§ Exercise instructions:
Give the whole listing again, exactly as written.

§ Supplied material:
-.-.-
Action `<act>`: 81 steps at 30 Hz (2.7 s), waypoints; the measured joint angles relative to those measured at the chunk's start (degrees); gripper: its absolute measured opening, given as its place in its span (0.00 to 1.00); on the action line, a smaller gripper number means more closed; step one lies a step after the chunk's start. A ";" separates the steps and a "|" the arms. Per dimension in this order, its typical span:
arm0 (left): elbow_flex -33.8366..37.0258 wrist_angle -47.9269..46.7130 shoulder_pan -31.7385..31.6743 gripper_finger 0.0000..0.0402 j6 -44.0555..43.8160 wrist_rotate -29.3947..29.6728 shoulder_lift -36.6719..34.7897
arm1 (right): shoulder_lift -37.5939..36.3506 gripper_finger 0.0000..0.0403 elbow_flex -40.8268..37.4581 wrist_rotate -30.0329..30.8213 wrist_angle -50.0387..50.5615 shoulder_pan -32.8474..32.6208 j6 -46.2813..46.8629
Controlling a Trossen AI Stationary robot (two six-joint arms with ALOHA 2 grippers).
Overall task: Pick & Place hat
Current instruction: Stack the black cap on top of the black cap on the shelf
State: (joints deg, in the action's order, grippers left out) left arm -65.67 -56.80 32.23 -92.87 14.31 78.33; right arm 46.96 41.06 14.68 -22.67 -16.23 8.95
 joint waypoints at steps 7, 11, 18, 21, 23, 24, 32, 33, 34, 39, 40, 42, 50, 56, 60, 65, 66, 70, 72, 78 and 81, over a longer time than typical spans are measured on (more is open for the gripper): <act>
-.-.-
§ Exercise output:
Action `<act>`: 81 steps at 30 Hz (2.7 s), waypoints; the measured joint angles relative to those measured at the chunk's start (degrees); gripper: its absolute measured opening, given as its place in its span (0.00 to 1.00); on the action line, a smaller gripper number means more closed; step one lies a step after the chunk's start. A ";" separates the steps and a "|" the arms. Per dimension in this order, its typical span:
arm0 (left): elbow_flex -33.8366..37.0258 wrist_angle -47.9269..46.7130 shoulder_pan -31.7385..31.6743 gripper_finger 0.0000..0.0402 j6 -44.0555..43.8160 wrist_rotate -29.3947..29.6728 shoulder_lift -36.6719..34.7897
arm1 (right): shoulder_lift -37.5939..36.3506 gripper_finger 0.0000..0.0403 elbow_flex -40.8268..37.4581 wrist_rotate -30.0329..30.8213 wrist_angle -50.0387..50.5615 shoulder_pan -32.8474..32.6208 j6 -46.2813..46.8629
Controlling a Trossen AI Stationary robot (two six-joint arms with ALOHA 2 grippers).
Overall task: Pick & Place hat
Current instruction: Stack the black cap on top of the black cap on the shelf
State: (joints deg, in the action's order, grippers left out) left arm -65.67 -56.80 32.23 -92.87 14.31 78.33; right arm 46.96 41.06 14.68 -22.67 -16.23 8.95
 joint waypoints at steps 7, 11, 18, 21, 23, 24, 32, 33, 34, 39, 40, 42, 50, 56, 60, 65, 66, 70, 72, 78 and 81, over a longer time than typical spans are measured on (more is open for the gripper): <act>

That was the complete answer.